Her Majesty’s Inspectorate of Schools (Scotland) used to be an independent entity, and now it isn’t – it is, in effect, a branch of that great monolith, Education Scotland, which, like the monolith in Utah recently, could do with suddenly disappearing. Lord McConnell is not the first Scottish politician to point how weird this is – indeed it was a plank of the Scottish Tories’ manifesto at the last Scottish election, so he may have discussed this over a buttered crumpet in the tearoom at the House of Lords with Baroness Davidson. They are both, of course, absolutely right – how can the inspectors provide independent scrutiny when they are firmly placed inside the tent (actually more of a concrete silo) of Education Scotland? I can tell you – the inspectors don’t like it much. It used to be the case that they went round schools to see if Scottish educational policy was working; now it would appear that they go round schools to make sure that Scottish educational policy is being implemented correctly, which is not at all the same thing. Let’s imagine (quite topically in Edinburgh) that the Scottish Government decided that every child in Primary School had to learn Gaelic. The job of the inspectors would now be to ensure that that was happening in every school and to judge the quality of the teaching, rather than, additionally, to test the water of whether it’s a good idea at all. Imagine you wanted to make a complaint about the police and the relevant office was inside the police station – we would all think that was…troubling.

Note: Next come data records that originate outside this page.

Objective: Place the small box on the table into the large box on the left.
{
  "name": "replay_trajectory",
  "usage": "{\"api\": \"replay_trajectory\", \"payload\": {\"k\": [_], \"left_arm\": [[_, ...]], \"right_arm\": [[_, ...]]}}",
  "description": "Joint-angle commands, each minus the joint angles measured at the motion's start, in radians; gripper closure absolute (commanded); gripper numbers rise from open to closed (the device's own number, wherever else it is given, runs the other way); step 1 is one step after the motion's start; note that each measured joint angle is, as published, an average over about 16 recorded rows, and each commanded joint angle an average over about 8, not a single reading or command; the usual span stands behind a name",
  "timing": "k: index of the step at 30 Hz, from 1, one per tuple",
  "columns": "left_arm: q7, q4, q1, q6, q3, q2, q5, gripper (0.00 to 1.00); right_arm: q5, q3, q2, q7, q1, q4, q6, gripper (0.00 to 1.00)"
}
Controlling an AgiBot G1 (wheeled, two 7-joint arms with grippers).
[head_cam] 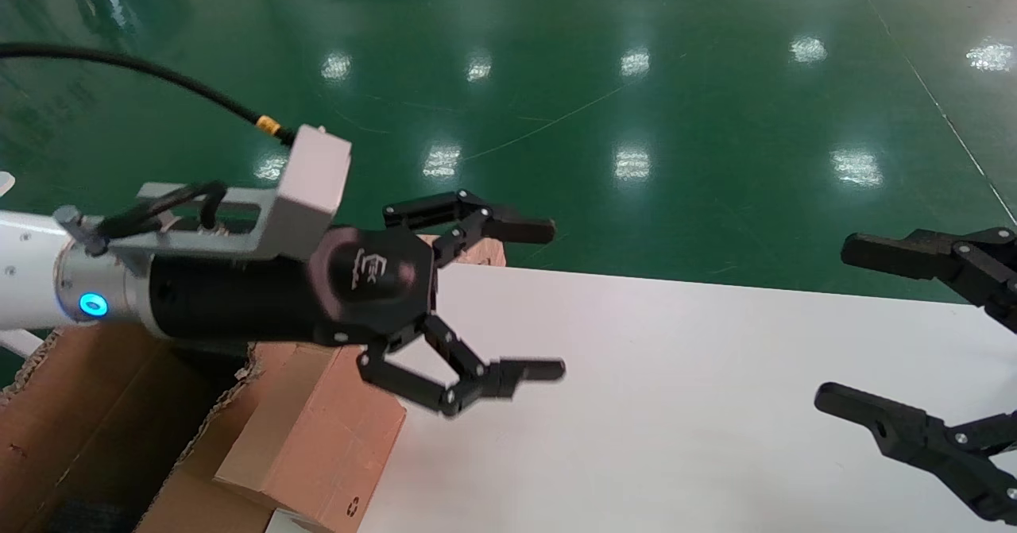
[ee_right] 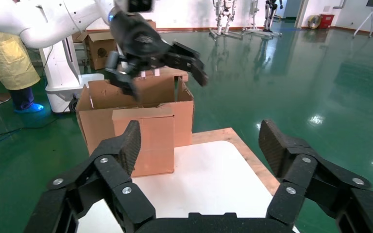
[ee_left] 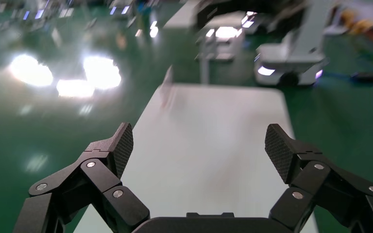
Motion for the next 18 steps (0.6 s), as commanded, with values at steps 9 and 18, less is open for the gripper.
{"api": "replay_trajectory", "payload": {"k": [9, 18], "left_arm": [[-0.220, -0.030, -0.183, -0.002, 0.107, -0.034, 0.283, 0.00], [-0.285, -0.054, -0.332, 0.103, 0.210, -0.038, 0.488, 0.00]], "right_arm": [[0.000, 0.000, 0.000, 0.000, 0.000, 0.000, 0.000, 1.00], [0.000, 0.000, 0.000, 0.000, 0.000, 0.000, 0.000, 1.00]]}}
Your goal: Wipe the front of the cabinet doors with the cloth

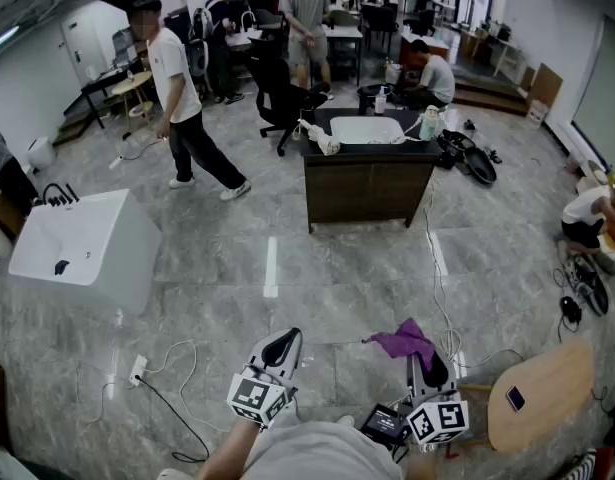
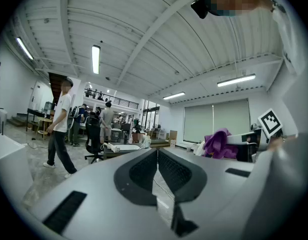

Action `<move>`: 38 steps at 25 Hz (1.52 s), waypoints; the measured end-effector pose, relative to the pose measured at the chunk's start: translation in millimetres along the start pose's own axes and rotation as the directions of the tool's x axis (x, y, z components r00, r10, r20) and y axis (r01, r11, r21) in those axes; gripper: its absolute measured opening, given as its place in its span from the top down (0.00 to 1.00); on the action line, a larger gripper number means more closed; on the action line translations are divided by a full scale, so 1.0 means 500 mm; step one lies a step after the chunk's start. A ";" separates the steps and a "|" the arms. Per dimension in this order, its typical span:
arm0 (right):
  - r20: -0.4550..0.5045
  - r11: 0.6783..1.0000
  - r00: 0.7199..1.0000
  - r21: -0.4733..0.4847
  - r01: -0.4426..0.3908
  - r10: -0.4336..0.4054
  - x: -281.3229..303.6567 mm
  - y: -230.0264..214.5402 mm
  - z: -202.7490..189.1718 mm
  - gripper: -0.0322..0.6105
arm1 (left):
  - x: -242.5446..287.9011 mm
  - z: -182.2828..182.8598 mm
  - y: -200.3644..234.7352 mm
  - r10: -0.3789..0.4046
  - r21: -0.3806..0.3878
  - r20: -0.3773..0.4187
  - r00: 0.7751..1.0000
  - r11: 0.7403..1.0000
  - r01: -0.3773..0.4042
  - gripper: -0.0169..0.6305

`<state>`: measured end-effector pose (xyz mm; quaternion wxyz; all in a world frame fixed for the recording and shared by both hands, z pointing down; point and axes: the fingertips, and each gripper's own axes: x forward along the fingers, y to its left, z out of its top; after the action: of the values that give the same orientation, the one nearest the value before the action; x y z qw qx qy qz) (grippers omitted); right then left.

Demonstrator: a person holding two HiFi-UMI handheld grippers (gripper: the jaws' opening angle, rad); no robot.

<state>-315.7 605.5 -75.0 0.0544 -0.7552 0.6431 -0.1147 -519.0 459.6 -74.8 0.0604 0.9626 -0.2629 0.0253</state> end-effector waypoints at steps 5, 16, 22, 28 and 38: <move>0.006 0.999 0.999 -0.015 -0.043 0.044 -0.037 -0.048 0.002 0.74 | 0.003 -0.011 -0.063 0.031 -0.004 0.010 0.999 1.000 -0.031 0.95; -0.016 0.997 0.997 -0.020 -0.079 0.078 -0.088 -0.093 -0.003 0.74 | -0.032 -0.037 -0.122 0.101 -0.017 -0.001 0.995 0.995 -0.101 0.95; -0.009 0.998 0.998 -0.012 -0.060 0.059 -0.107 -0.101 -0.007 0.74 | -0.005 -0.027 -0.148 0.057 0.010 0.005 0.998 0.998 -0.057 0.95; -0.003 0.996 0.996 0.019 -0.084 0.084 -0.114 -0.122 -0.005 0.74 | 0.012 -0.009 -0.174 0.052 -0.001 0.026 0.998 0.999 -0.052 0.95; -0.037 0.995 0.995 0.002 -0.095 0.095 -0.029 -0.146 -0.004 0.74 | 0.069 -0.021 -0.112 0.092 -0.012 0.036 0.995 0.996 -0.092 0.96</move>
<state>-248.5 632.0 -58.0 0.0480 -0.7215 0.6791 -0.1261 -461.1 491.7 -67.2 0.0596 0.9494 -0.3081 0.0093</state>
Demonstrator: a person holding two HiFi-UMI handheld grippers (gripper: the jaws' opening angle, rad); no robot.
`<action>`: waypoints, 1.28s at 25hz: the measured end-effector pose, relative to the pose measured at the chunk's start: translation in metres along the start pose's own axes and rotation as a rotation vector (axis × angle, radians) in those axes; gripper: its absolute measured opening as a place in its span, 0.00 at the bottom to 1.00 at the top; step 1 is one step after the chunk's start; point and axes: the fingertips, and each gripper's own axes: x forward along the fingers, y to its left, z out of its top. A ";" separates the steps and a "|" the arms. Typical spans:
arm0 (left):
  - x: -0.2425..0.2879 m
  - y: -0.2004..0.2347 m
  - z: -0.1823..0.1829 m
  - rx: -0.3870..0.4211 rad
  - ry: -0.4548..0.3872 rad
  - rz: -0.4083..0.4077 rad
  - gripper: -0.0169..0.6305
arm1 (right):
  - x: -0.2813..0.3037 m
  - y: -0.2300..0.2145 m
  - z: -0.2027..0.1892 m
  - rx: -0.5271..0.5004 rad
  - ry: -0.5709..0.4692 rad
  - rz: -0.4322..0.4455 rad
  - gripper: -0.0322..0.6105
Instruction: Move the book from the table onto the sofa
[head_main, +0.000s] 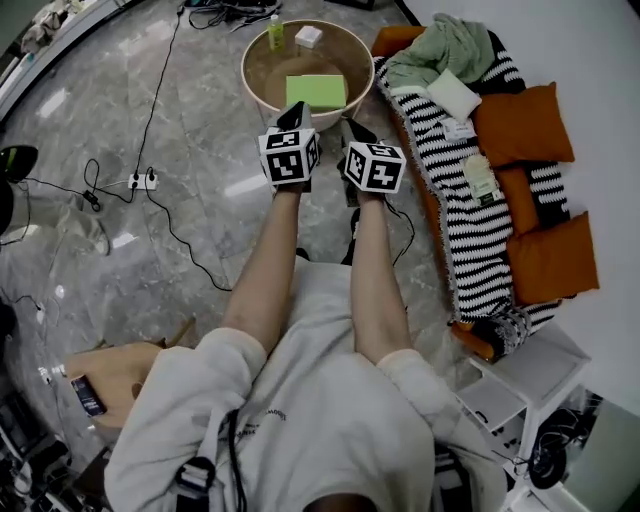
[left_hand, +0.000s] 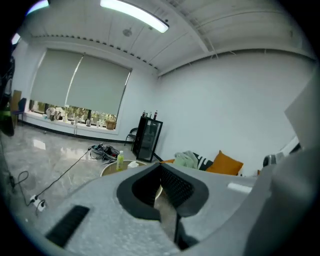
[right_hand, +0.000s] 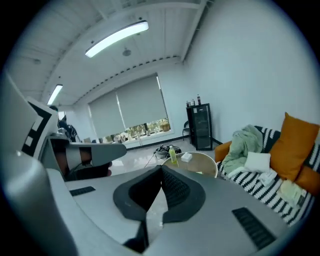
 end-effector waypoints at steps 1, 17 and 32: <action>-0.006 -0.006 0.002 -0.020 -0.011 -0.001 0.04 | -0.003 0.005 0.000 0.037 -0.013 -0.019 0.06; -0.021 0.011 -0.135 -0.112 0.293 -0.057 0.04 | 0.003 0.022 -0.114 0.049 0.129 -0.097 0.06; 0.038 0.028 -0.147 -0.112 0.344 0.001 0.04 | 0.065 -0.017 -0.093 0.062 0.176 -0.056 0.06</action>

So the spirit of my father notwithstanding, I say well done to Lord Jack for speaking out. Independence is a gale blowing heavily through Scotland this winter; our children, the ones who face most acutely the golden possibilities and the possible dangers of a new Scottish nation, deserve to know what education will be like in the new country and so do their parents, the voters. Maybe the Labour Party needs to pick up this baton from their former First Minister, now that they are the ones in danger of gaining only 10% of the vote.